The required output is the exact run of lines below that opens at the line with "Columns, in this" and closes at the line with "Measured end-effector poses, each".

:: DATA UNDER STUDY

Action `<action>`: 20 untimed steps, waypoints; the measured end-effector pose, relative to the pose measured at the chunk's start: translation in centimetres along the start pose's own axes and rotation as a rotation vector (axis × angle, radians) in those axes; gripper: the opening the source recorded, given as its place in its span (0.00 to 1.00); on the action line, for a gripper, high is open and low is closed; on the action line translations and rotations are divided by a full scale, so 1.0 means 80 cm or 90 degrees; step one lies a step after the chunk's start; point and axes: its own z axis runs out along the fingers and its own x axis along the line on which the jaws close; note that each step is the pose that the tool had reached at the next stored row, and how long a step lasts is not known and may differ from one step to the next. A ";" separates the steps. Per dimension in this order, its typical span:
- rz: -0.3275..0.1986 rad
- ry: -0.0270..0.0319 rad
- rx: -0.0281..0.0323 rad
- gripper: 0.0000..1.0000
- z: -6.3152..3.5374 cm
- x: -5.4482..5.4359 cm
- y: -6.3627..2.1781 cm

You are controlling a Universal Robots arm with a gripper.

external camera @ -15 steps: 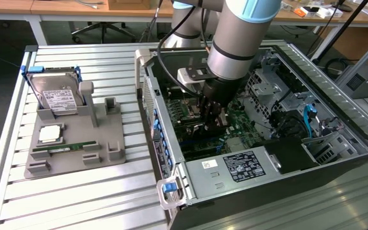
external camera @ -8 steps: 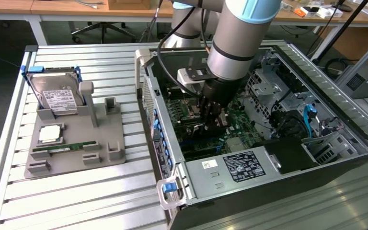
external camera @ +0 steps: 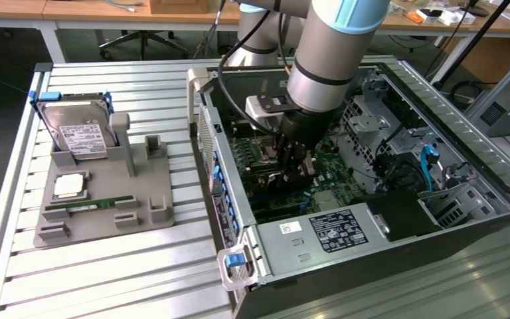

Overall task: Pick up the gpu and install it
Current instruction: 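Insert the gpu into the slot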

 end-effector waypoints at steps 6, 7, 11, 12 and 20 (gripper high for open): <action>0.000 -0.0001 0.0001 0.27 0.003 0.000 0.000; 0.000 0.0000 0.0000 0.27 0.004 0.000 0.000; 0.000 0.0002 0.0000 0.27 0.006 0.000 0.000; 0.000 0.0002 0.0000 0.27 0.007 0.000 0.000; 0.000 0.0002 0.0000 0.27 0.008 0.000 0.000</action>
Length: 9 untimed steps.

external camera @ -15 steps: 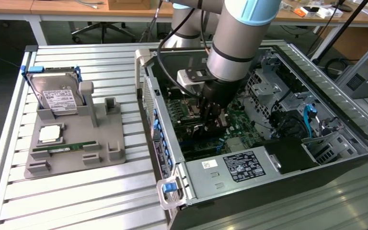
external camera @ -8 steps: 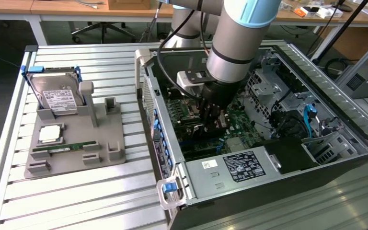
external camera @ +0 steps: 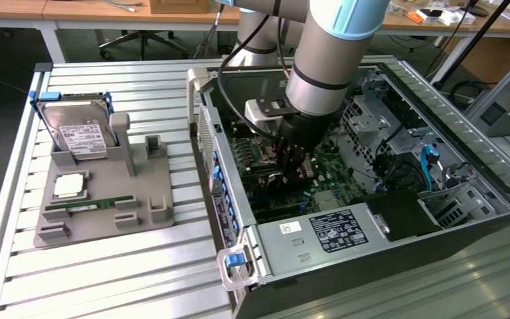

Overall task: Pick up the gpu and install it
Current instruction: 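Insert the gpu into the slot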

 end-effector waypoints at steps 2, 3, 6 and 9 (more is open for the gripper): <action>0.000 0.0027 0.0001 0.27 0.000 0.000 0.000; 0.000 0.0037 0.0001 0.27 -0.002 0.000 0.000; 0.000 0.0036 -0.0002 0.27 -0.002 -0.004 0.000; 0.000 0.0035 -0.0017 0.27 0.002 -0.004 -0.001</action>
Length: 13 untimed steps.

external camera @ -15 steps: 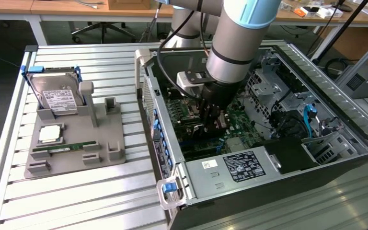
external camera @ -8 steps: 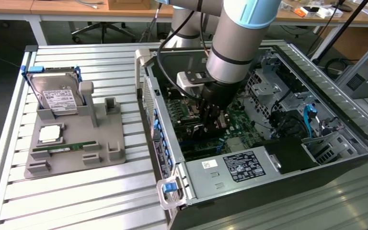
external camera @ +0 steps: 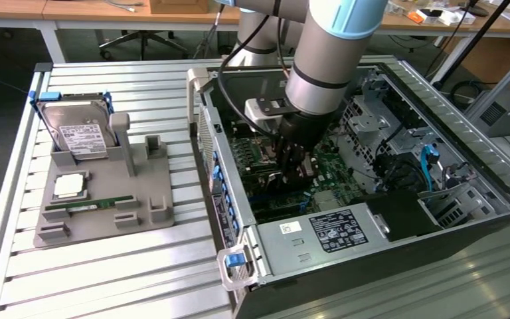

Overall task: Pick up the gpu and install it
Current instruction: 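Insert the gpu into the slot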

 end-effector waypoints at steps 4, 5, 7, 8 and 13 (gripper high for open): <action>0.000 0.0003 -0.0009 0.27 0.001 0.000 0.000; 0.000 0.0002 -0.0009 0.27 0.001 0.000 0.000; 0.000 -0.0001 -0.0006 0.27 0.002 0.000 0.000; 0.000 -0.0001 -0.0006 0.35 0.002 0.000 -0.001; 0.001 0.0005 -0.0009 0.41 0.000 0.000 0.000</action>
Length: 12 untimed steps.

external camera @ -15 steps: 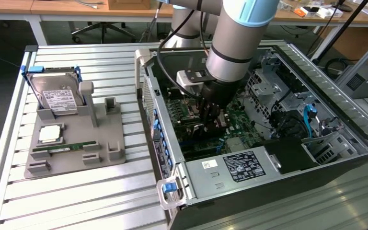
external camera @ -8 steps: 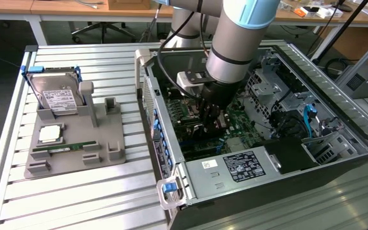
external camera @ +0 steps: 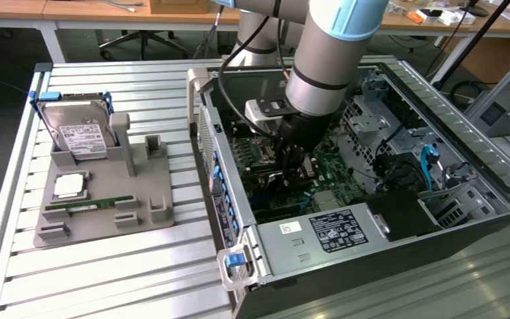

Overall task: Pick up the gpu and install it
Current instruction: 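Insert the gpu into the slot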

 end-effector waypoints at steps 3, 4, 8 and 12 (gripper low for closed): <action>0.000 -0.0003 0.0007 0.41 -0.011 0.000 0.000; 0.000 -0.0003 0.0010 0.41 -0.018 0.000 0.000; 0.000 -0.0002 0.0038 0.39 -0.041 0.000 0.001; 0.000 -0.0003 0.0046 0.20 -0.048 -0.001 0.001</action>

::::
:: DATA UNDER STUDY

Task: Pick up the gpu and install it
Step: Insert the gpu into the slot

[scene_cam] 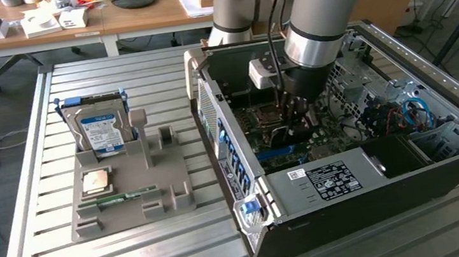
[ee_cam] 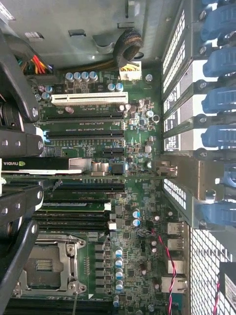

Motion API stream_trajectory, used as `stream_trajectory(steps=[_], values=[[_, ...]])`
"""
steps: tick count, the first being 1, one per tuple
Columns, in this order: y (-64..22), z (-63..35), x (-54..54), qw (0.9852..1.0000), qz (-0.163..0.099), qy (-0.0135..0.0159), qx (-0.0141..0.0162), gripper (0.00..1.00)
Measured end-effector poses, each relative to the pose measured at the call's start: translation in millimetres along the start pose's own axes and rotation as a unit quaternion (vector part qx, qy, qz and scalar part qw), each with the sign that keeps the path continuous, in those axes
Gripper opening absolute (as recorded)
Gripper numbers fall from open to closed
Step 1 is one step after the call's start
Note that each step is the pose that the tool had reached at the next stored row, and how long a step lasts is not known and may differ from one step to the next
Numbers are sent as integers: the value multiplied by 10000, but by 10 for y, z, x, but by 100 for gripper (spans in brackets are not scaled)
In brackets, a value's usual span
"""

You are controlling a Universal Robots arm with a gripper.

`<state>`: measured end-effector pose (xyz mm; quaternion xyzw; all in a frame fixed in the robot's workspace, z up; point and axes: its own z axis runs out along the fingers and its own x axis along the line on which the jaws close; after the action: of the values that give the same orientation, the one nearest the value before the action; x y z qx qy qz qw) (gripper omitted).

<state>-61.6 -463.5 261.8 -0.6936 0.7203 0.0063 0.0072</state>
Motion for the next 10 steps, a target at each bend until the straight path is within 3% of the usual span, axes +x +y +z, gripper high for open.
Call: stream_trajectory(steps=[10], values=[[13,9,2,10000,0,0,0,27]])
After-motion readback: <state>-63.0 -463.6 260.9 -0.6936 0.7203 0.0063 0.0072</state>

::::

PROBLEM SOLUTION:
Columns, in this order: y (-64..22), z (-63..35), x (-54..54), qw (0.9852..1.0000), qz (-0.163..0.099), qy (-0.0135..0.0159), qx (-0.0141..0.0162), gripper (0.00..1.00)
Measured end-effector poses, each relative to the pose measured at the call's start: translation in millimetres along the start pose's own axes and rotation as a unit quaternion (vector part qx, qy, qz and scalar part qw), each with the sign that keeps the path continuous, in those axes

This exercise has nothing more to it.